To do -
Beneath this line is the data. Output exactly the lines from the line with "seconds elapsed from" to the line with "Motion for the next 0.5", both ends included, and nothing more.

[Data extract — start]

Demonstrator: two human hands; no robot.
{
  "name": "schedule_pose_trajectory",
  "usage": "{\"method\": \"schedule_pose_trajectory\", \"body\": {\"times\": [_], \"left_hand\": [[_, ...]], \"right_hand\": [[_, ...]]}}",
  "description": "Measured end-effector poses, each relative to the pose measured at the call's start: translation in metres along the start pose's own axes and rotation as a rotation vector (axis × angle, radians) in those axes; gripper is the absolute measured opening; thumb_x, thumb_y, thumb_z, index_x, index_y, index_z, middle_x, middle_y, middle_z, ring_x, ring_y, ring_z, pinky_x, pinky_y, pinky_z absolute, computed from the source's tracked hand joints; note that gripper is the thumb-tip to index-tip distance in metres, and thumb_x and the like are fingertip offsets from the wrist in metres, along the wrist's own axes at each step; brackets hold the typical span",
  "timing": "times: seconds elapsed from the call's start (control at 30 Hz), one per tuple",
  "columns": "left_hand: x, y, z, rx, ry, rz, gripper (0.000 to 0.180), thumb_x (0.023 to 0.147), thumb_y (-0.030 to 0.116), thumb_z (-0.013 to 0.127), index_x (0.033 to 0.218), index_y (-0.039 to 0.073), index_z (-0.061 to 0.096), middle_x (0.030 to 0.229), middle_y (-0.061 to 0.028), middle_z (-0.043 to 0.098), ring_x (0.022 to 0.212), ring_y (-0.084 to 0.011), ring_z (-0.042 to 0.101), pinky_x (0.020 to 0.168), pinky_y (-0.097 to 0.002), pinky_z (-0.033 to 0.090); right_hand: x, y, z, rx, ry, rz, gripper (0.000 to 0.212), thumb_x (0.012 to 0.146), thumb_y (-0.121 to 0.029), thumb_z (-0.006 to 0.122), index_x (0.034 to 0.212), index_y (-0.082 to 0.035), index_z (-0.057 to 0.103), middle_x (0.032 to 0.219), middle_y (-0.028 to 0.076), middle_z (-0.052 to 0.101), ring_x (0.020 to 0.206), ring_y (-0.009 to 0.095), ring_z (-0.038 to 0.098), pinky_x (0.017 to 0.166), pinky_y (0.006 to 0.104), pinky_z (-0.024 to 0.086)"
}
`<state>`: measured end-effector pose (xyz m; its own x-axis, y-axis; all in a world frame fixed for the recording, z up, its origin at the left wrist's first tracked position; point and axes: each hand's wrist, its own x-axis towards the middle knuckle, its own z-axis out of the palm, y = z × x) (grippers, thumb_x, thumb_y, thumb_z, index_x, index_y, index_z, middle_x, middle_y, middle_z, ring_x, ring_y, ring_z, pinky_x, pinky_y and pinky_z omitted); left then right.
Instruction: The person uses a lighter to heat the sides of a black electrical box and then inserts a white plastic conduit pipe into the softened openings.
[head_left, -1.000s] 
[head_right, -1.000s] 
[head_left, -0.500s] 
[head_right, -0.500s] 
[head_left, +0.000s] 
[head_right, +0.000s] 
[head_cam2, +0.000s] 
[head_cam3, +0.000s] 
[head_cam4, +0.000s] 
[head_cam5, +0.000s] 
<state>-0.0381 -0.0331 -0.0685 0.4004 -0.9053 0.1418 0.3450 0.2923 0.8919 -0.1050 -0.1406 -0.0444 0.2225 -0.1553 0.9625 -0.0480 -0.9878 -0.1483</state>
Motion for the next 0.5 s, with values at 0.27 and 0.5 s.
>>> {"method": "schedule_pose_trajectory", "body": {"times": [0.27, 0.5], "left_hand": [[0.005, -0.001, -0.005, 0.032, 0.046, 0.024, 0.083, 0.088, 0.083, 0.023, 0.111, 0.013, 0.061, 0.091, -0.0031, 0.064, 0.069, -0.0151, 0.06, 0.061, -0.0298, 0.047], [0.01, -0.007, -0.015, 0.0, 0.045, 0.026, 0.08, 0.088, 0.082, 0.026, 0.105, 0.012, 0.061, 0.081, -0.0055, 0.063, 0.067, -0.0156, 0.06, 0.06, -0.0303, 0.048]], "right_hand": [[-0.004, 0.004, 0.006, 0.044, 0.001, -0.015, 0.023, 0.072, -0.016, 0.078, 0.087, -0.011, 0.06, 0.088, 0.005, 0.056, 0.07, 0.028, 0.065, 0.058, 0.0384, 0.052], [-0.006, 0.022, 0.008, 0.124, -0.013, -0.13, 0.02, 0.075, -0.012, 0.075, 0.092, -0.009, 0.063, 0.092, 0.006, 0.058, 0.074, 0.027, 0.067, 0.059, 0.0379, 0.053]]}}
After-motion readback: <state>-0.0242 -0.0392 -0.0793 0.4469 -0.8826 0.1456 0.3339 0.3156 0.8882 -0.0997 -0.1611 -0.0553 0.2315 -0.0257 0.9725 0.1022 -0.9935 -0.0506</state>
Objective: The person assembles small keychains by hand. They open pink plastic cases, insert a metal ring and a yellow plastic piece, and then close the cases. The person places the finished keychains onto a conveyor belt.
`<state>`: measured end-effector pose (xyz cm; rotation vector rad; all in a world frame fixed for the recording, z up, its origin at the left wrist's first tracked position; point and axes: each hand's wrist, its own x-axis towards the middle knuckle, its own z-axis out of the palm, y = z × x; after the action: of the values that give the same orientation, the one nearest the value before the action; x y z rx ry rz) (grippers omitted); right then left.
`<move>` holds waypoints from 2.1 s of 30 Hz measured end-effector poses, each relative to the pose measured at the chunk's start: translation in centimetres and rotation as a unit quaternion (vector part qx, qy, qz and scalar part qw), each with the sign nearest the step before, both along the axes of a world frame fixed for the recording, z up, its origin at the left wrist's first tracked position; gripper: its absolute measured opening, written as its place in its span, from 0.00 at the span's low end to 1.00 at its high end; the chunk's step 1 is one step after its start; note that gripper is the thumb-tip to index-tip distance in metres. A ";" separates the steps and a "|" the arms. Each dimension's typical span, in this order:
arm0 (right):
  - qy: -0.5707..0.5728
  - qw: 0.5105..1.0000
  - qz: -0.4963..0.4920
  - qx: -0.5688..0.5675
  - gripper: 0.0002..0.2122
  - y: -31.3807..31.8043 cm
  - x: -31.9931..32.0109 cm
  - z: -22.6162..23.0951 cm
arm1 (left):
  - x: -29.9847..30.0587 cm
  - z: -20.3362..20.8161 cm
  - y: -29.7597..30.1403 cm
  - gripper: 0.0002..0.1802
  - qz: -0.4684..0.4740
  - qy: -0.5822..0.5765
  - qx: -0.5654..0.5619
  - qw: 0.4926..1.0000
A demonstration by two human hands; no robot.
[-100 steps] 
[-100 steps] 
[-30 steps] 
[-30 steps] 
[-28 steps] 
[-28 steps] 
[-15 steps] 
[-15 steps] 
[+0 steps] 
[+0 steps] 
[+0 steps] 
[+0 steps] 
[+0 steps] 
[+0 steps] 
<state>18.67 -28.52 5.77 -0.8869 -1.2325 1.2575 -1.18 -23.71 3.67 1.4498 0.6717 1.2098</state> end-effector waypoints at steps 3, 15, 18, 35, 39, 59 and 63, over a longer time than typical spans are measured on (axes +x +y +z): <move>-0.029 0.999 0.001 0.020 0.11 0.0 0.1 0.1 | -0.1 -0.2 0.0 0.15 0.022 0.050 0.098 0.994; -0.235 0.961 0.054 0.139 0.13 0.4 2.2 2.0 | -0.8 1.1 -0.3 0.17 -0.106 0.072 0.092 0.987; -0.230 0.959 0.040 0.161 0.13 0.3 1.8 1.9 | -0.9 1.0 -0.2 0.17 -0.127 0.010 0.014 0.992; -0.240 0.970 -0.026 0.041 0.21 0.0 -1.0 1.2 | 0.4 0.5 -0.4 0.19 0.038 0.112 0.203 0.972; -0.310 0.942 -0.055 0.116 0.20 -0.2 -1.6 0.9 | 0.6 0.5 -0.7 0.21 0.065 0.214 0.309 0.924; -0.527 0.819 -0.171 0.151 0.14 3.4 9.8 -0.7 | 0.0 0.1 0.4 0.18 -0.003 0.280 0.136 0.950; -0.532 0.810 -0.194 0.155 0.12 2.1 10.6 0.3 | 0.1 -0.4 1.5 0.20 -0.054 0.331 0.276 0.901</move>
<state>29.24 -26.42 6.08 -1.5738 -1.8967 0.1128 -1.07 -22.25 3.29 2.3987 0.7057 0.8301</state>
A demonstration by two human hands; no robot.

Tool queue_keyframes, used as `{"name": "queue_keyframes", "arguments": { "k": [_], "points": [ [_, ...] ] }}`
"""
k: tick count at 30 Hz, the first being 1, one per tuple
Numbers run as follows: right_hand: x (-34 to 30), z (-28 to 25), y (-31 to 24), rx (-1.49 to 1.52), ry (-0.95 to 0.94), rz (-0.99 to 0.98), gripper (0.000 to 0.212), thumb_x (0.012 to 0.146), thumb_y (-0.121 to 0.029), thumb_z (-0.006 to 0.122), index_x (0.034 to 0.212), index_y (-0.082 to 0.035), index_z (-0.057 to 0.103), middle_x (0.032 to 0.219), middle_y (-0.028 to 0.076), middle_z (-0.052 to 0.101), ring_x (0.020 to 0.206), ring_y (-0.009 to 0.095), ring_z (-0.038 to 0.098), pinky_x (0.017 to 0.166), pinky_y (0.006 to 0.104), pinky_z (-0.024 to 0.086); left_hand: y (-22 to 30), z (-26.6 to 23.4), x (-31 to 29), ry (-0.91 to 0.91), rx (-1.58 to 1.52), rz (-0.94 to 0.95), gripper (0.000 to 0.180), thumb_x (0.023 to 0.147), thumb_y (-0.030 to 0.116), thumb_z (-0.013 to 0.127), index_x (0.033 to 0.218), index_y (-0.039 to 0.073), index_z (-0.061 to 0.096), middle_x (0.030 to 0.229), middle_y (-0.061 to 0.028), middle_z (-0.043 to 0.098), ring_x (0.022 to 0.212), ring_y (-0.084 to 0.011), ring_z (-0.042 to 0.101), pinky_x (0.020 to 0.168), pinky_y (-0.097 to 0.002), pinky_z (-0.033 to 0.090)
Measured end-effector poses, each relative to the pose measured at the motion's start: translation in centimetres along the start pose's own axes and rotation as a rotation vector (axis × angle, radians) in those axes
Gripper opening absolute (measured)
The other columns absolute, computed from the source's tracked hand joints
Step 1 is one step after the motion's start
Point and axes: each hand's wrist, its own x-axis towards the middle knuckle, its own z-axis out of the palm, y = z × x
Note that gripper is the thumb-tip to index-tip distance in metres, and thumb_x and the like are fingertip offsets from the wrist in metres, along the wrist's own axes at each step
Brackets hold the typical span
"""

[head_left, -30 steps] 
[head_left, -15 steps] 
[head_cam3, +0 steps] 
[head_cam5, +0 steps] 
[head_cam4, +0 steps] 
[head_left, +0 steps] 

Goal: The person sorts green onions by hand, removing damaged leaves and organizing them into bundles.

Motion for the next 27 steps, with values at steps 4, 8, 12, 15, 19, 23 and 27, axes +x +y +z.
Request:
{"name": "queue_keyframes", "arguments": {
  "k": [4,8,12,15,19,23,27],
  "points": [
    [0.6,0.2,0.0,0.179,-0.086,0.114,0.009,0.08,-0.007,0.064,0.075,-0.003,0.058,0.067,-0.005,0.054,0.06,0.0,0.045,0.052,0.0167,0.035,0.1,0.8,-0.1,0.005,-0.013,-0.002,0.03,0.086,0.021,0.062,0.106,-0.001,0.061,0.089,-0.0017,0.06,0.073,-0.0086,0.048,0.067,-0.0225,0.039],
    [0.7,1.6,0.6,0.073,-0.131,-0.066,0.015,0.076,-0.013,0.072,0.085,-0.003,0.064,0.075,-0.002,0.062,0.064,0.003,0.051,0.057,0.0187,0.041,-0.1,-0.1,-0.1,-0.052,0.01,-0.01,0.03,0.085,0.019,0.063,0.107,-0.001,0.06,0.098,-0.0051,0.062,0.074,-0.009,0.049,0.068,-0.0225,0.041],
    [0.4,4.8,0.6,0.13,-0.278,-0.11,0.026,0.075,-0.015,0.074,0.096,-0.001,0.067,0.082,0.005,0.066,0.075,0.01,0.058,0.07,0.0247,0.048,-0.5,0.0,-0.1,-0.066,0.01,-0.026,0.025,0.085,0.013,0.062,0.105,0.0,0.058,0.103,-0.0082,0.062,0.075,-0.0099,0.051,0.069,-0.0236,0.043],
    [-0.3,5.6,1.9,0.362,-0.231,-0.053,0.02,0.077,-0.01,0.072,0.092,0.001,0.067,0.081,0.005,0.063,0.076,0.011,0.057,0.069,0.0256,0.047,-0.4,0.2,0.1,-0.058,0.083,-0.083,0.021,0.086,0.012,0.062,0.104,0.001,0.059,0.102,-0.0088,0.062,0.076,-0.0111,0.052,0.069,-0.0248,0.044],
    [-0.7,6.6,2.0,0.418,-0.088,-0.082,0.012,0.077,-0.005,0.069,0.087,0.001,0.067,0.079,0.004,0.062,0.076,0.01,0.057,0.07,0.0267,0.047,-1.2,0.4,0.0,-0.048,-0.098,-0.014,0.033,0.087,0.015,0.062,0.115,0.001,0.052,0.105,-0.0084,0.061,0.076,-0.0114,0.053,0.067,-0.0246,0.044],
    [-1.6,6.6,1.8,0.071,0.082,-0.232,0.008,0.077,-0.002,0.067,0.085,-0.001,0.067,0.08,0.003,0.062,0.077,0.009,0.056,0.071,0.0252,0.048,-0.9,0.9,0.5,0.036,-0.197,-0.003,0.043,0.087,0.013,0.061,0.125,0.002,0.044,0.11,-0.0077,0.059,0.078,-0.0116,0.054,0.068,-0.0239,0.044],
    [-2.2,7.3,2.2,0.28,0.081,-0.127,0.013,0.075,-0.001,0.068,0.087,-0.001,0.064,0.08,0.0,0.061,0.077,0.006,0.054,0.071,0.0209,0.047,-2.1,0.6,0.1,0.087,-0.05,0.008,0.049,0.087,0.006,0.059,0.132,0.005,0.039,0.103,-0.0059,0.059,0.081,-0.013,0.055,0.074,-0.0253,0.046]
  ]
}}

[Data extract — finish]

Final answer -
  "timing": "times: seconds elapsed from the call's start (control at 30 Hz), one per tuple",
  "columns": "left_hand: x, y, z, rx, ry, rz, gripper (0.000 to 0.180), thumb_x (0.023 to 0.147), thumb_y (-0.030 to 0.116), thumb_z (-0.013 to 0.127), index_x (0.033 to 0.218), index_y (-0.039 to 0.073), index_z (-0.061 to 0.096), middle_x (0.030 to 0.229), middle_y (-0.061 to 0.028), middle_z (-0.043 to 0.098), ring_x (0.022 to 0.212), ring_y (-0.084 to 0.011), ring_z (-0.042 to 0.101), pinky_x (0.020 to 0.168), pinky_y (-0.097 to 0.002), pinky_z (-0.033 to 0.090); right_hand: x, y, z, rx, ry, rz, gripper (0.000 to 0.212), thumb_x (0.012 to 0.146), thumb_y (-0.121 to 0.029), thumb_z (-0.006 to 0.122), index_x (0.034 to 0.212), index_y (-0.082 to 0.035), index_z (-0.057 to 0.103), middle_x (0.032 to 0.219), middle_y (-0.028 to 0.076), middle_z (-0.052 to 0.101), ring_x (0.020 to 0.206), ring_y (-0.009 to 0.095), ring_z (-0.038 to 0.098), pinky_x (0.017 to 0.166), pinky_y (0.006 to 0.104), pinky_z (-0.024 to 0.086)"
}
`<state>`: measured end-effector pose (xyz m; its own x-axis, y-axis; all in a world frame fixed for the recording, z up, its origin at the left wrist's first tracked position; point and axes: each hand's wrist, its own x-axis towards the middle knuckle, its own z-axis out of the palm, y = z × x) (grippers, thumb_x, thumb_y, thumb_z, index_x, index_y, index_z, middle_x, middle_y, middle_z, ring_x, ring_y, ring_z, pinky_x, pinky_y and pinky_z omitted); left then right.
Instruction: The person uses a lighter to heat the sides of a black electrical box and then inserts a white plastic conduit pipe into the softened openings.
[head_left, -1.000s] 
[head_right, -1.000s] 
[head_left, -0.500s] 
[head_right, -0.500s] 
[head_left, +0.000s] 
[head_right, +0.000s] 
[head_cam2, +0.000s] 
[head_cam3, +0.000s] 
[head_cam4, +0.000s] 
[head_cam5, +0.000s] 
<state>-0.0381 -0.0331 -0.0685 0.4004 -0.9053 0.1418 0.3450 0.2923 0.8919 -0.1050 -0.1406 -0.0444 0.2225 -0.1553 0.9625 -0.0480 -0.9878 -0.1483</state>
Motion for the next 0.5 s, with values at 0.27 and 0.5 s.

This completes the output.